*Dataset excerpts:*
———

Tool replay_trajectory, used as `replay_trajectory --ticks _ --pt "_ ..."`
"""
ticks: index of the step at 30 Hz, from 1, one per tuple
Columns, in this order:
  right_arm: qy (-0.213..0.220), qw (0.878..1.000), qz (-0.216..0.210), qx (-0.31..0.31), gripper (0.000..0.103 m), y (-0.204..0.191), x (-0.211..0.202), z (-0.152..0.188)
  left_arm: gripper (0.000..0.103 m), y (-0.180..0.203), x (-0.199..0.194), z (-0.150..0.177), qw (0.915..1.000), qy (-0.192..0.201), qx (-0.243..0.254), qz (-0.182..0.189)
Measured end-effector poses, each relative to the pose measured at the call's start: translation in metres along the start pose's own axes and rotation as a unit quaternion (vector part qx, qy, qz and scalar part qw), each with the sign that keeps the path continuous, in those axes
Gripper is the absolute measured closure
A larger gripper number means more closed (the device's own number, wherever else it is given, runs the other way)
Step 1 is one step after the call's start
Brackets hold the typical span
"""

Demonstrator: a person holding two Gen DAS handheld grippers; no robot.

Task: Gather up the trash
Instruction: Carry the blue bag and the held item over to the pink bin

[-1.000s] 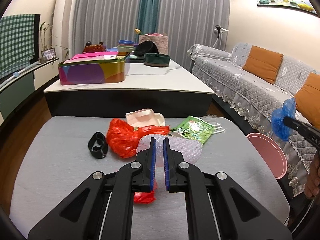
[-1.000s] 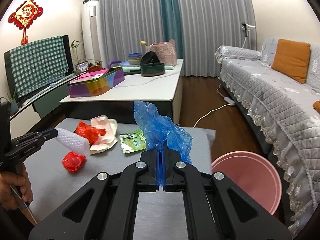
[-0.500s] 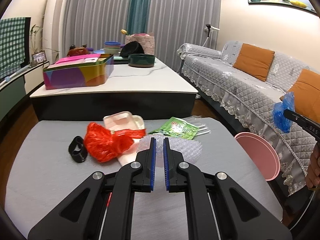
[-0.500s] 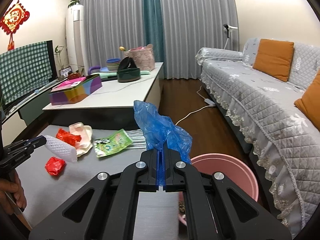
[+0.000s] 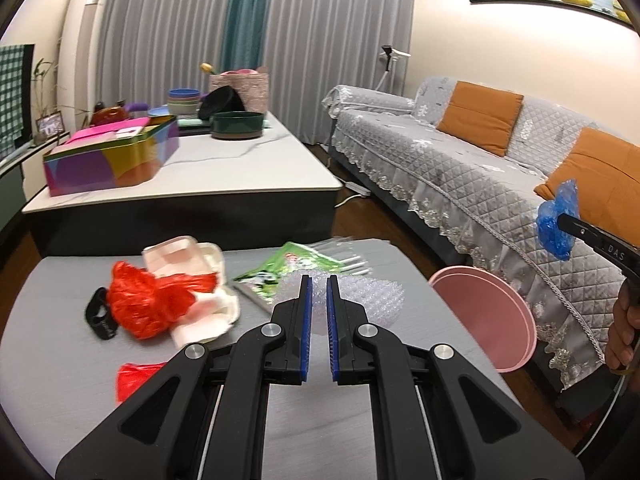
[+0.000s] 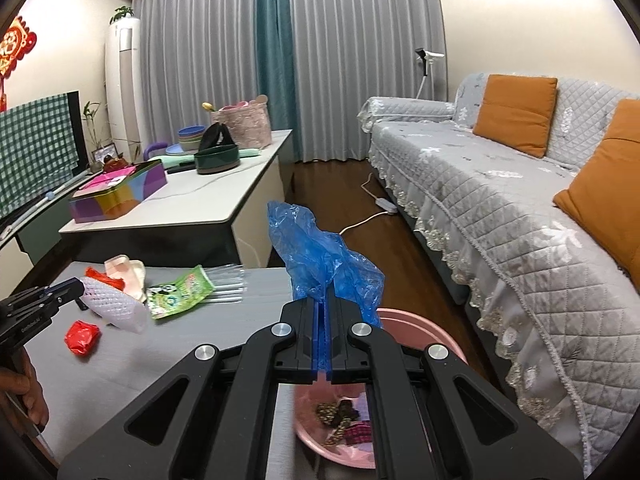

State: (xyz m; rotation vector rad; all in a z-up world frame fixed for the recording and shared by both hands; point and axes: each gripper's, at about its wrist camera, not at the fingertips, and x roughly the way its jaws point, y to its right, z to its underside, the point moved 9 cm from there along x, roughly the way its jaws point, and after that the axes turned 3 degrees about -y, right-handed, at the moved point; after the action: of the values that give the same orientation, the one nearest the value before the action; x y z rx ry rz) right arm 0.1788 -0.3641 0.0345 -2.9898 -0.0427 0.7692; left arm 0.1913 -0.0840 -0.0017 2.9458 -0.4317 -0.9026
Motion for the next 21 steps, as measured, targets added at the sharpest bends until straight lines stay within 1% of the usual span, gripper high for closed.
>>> replay_trajectory --ticks 8,11,21 --pt "0.002 1.000 0.022 0.012 0.101 0.035 -0.007 -0.001 0.096 0.042 0.011 -0.008 0.9993 -0.002 0.010 0.035" --pt "0.003 0.999 0.030 0.015 0.101 0.046 -0.008 -0.001 0.096 0.061 0.017 -0.013 0.9987 -0.002 0.021 0.046" --pt "0.003 0.998 0.049 0.033 0.101 0.080 -0.008 0.001 0.096 0.116 0.048 -0.018 0.9958 -0.010 0.044 0.080"
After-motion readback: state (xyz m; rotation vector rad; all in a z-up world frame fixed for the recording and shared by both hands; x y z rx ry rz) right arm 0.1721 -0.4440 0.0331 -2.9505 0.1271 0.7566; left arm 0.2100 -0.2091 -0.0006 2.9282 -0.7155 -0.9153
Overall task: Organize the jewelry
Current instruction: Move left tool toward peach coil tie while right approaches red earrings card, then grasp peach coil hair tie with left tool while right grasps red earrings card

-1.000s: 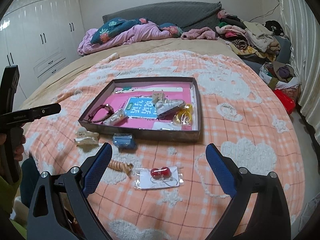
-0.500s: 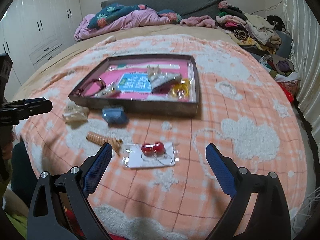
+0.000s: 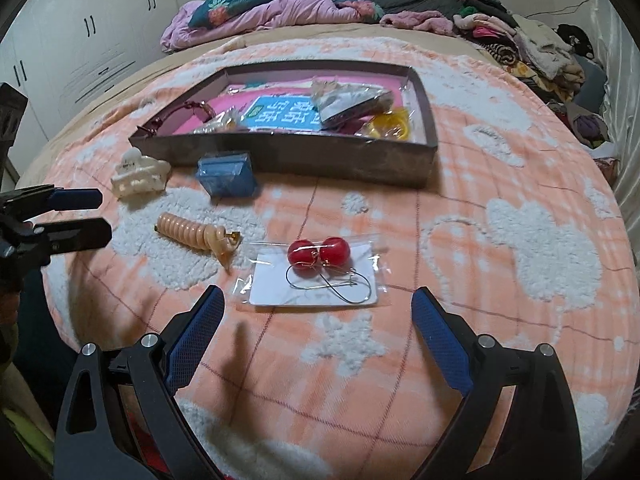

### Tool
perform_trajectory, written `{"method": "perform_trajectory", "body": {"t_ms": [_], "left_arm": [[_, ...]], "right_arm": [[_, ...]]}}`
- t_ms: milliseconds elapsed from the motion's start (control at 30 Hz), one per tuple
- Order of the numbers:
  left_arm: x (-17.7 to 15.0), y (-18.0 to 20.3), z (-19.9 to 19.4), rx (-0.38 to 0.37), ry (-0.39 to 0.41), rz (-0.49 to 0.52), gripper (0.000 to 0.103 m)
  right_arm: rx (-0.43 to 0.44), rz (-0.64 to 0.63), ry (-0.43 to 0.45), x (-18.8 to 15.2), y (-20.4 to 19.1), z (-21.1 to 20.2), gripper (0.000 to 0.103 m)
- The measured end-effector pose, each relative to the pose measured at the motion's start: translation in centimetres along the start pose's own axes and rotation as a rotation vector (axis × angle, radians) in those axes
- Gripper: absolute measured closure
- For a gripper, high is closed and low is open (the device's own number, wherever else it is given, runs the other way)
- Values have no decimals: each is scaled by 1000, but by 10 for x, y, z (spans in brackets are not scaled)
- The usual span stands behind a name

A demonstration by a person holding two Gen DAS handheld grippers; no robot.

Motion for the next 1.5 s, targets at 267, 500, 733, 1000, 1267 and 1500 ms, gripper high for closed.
{"method": "perform_trajectory", "body": {"t_ms": [267, 500, 733, 1000, 1267, 1500], "left_arm": [[-5, 9, 25, 4, -38, 39, 17], [3, 23, 47, -5, -36, 84, 20], [12, 46, 65, -12, -31, 139, 29], [16, 56, 70, 39, -15, 212, 92], [18, 58, 54, -41, -33, 182, 93], [41, 62, 13, -89, 38, 171, 93]], "right_arm": [[12, -9, 13, 4, 3, 25, 6], [20, -5, 27, 7, 11, 22, 31], [17, 101, 58, 10, 39, 6, 33], [-7, 159, 108, 21, 63, -16, 33], [-17, 163, 166, 43, 68, -37, 33], [-21, 144, 227, 69, 67, -61, 33]]}}
Point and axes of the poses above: each gripper's, at about its wrist camera, not at the fingertips, and z roughly the way its jaws point, y to its right, x to its top, the point moved 8 cm from there along z, roughly the way its jaws point, and after that the axes turned 2 degrees about -z, right-handed, at the moved point
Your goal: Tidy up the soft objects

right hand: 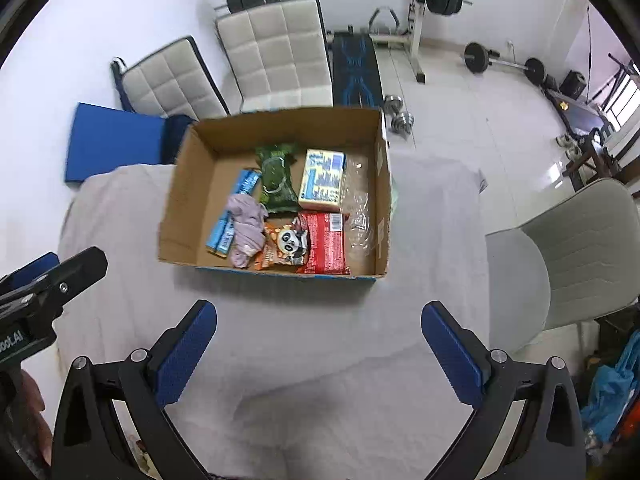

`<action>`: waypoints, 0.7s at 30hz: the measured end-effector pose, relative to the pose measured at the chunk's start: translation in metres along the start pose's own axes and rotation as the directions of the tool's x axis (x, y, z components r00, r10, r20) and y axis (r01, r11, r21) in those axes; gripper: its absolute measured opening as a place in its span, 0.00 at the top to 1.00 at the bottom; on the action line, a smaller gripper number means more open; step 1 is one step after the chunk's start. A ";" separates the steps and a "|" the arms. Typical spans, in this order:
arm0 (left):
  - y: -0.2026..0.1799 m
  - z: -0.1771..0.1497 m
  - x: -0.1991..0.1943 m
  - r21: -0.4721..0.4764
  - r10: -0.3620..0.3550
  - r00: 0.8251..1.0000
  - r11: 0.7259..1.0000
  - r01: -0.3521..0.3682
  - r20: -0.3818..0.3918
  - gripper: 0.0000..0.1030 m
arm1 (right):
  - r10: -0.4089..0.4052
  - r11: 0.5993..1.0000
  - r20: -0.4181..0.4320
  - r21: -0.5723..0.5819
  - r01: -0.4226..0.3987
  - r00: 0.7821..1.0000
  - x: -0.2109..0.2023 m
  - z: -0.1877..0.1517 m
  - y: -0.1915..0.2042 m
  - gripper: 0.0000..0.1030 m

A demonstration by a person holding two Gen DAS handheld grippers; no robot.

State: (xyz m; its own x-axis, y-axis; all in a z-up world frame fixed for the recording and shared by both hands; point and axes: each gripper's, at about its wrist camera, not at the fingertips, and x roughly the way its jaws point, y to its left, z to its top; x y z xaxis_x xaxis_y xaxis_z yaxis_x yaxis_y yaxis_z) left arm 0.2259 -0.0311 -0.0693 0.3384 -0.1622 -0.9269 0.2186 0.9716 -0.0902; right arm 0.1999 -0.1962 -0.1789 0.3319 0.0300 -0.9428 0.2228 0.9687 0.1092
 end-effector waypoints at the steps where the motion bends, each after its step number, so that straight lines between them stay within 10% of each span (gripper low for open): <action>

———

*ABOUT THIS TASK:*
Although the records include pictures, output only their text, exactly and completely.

*EXPECTED ANSWER:*
Tool replay_trajectory, used as `replay_trajectory --ticks _ --pt "_ ..."`
"""
ticks: index of the step at 30 Hz, from 1, one per tuple
Columns, in this order:
  right_arm: qy (-0.213..0.220), qw (0.878..1.000), qz (-0.216..0.210), qx (-0.31..0.31), gripper (0.000..0.103 m), y (-0.204..0.191), x (-0.211..0.202), z (-0.152..0.188)
  left_arm: gripper (0.000..0.103 m), y (-0.180..0.203), x (-0.199..0.194), z (-0.150..0.177), qw (0.915..1.000), qy (-0.192..0.201), qx (-0.243..0.254), qz (-0.182..0.189)
Measured end-effector poses, each relative to the pose measured at the call's start: translation in metres along the start pose's own axes and rotation as a unit quaternion (vector part qx, qy, qz and scalar part qw), each with the sign that keeps the path continuous, in those axes
Gripper is the absolute measured closure
A larger gripper number means more closed (the device's own number, wherever else it is given, runs the other way)
Step 1 is one step after the call's start
Brackets hold the typical span
"""

Demonstrator: a person holding two Gen DAS handheld grippers; no robot.

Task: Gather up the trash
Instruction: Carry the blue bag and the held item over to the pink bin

[-1.000s] 
[-1.000s] 
[-0.500s] 
[-0.500s] 
[+0.000s] 
[+0.000s] 

State: (xyz m; rotation vector rad; all in a z-up world frame fixed for the recording and shared by both hands; point and axes: each gripper's, at about its wrist camera, not at the fingertips, and x roughly the way its jaws point, y to its right, z to its underside, the point moved 9 cm from there along x, roughly the way its jaws point, and after that the axes turned 3 degrees about -y, right-handed, at the moved point; after the action: of the values that give the same orientation, the one nearest the value before the action; x y z rx ry rz) right arm 0.1788 -0.3641 0.0345 -2.9898 -0.0427 0.7692; left arm 0.1913 -0.0840 -0.0017 2.9458 -0.4317 -0.9026
Motion for the next 21 steps, as measured, targets added at the sharpest bends until straight lines stay within 1% of the usual span, gripper high for closed.
>>> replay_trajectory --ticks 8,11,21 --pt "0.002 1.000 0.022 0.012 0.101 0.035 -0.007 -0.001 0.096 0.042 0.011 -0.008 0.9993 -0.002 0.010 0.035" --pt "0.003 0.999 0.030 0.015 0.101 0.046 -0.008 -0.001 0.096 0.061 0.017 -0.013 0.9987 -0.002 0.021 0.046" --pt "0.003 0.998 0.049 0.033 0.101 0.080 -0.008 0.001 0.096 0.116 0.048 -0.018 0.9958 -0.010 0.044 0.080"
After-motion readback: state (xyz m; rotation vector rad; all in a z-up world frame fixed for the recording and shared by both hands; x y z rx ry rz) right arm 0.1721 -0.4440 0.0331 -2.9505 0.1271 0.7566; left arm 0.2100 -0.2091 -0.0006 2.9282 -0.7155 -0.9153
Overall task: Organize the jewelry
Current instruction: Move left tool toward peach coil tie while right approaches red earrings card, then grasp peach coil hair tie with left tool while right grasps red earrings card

-1.000s: 
-0.500s: 
+0.000s: 

### Tool
perform_trajectory, written `{"method": "perform_trajectory", "body": {"t_ms": [_], "left_arm": [[_, ...]], "right_arm": [[_, ...]]}}`
- t_ms: milliseconds elapsed from the motion's start (control at 30 Hz), one per tuple
- Order of the numbers:
  left_arm: x (-17.7 to 15.0), y (-18.0 to 20.3), z (-19.9 to 19.4), rx (-0.38 to 0.37), ry (-0.39 to 0.41), rz (-0.49 to 0.52), gripper (0.000 to 0.103 m)
  right_arm: rx (-0.43 to 0.44), rz (-0.64 to 0.63), ry (-0.43 to 0.45), x (-18.8 to 15.2), y (-20.4 to 19.1), z (-21.1 to 20.2), gripper (0.000 to 0.103 m)
- The measured end-effector pose, each relative to the pose measured at the motion's start: translation in centimetres along the start pose's own axes and rotation as a rotation vector (axis × angle, radians) in those axes
- Gripper: absolute measured closure
- For a gripper, high is closed and low is open (the device's own number, wherever else it is given, runs the other way)
- Values have no decimals: each is scaled by 1000, but by 10 for x, y, z (spans in brackets are not scaled)
- The usual span stands behind a name

A demonstration by a person holding two Gen DAS handheld grippers; no robot.

Motion for the next 1.5 s, targets at 267, 500, 733, 1000, 1267 and 1500 ms, gripper high for closed.
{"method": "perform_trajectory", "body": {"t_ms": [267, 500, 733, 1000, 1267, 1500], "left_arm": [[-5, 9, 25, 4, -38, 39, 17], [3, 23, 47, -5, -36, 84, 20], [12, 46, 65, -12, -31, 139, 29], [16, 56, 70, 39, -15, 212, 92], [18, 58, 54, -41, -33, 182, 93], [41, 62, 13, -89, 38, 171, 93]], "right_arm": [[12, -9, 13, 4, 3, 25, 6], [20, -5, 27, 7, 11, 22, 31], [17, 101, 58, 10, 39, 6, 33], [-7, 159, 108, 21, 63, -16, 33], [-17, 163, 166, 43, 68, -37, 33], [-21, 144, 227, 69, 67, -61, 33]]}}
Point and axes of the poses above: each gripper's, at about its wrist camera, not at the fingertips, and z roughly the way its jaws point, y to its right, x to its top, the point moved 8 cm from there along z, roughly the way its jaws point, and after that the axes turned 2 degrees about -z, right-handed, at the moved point
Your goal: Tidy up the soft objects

right hand: 

`<action>`: waypoints, 0.7s at 30hz: the measured end-effector pose, relative to the pose measured at the chunk's start: translation in metres along the start pose's own axes and rotation as the directions of the tool's x axis (x, y, z components r00, r10, r20) and y axis (r01, r11, r21) in those axes; gripper: its absolute measured opening as a place in its span, 0.00 at the top to 1.00 at the bottom; on the action line, a smaller gripper number means more open; step 1 is one step after the chunk's start. A ";" separates the steps and a "|" the arms. Typical spans, in this order:
arm0 (left):
  - y: -0.2026..0.1799 m
  - z: -0.1771..0.1497 m
  - x: -0.1991..0.1943 m
  - r21: -0.4721..0.4764
  - r10: -0.3620..0.3550
  - r00: 0.8251..1.0000
  - r11: 0.7259..1.0000
  - r01: -0.3521..0.3682
  - r20: -0.3818..0.3918
  - gripper: 0.0000..0.1030 m
arm1 (right):
  - r10: -0.4089..0.4052
  - r11: 0.5993..1.0000
  - r20: -0.4181..0.4320
  - r21: -0.5723..0.5819
  - r01: -0.4226..0.3987
  - r00: 0.7821..1.0000
  - x: -0.2109..0.2023 m
  - z: -0.1877..0.1517 m
  - y: -0.1915..0.2042 m
  - gripper: 0.0000..0.1030 m

A demonstration by a person holding two Gen DAS handheld grippers; no robot.

State: (xyz m; its own x-axis, y-axis; all in a z-up world frame fixed for the recording and shared by both hands; point and axes: each gripper's, at about its wrist camera, not at the fingertips, and x roughly the way its jaws point, y to its left, z to its top; x y z xaxis_x xaxis_y xaxis_z yaxis_x yaxis_y yaxis_z) left arm 0.2259 -0.0311 -0.0693 0.3384 -0.1622 -0.9269 0.2186 0.9716 -0.0902; right arm 0.1999 -0.1962 -0.1789 0.3319 0.0300 -0.9428 0.2228 0.9687 0.1092
 end-effector waypoints at the steps where the motion bends, each after its step number, so that straight lines between them stay within 10% of each span (gripper low for open): <action>

The answer has been fully stated.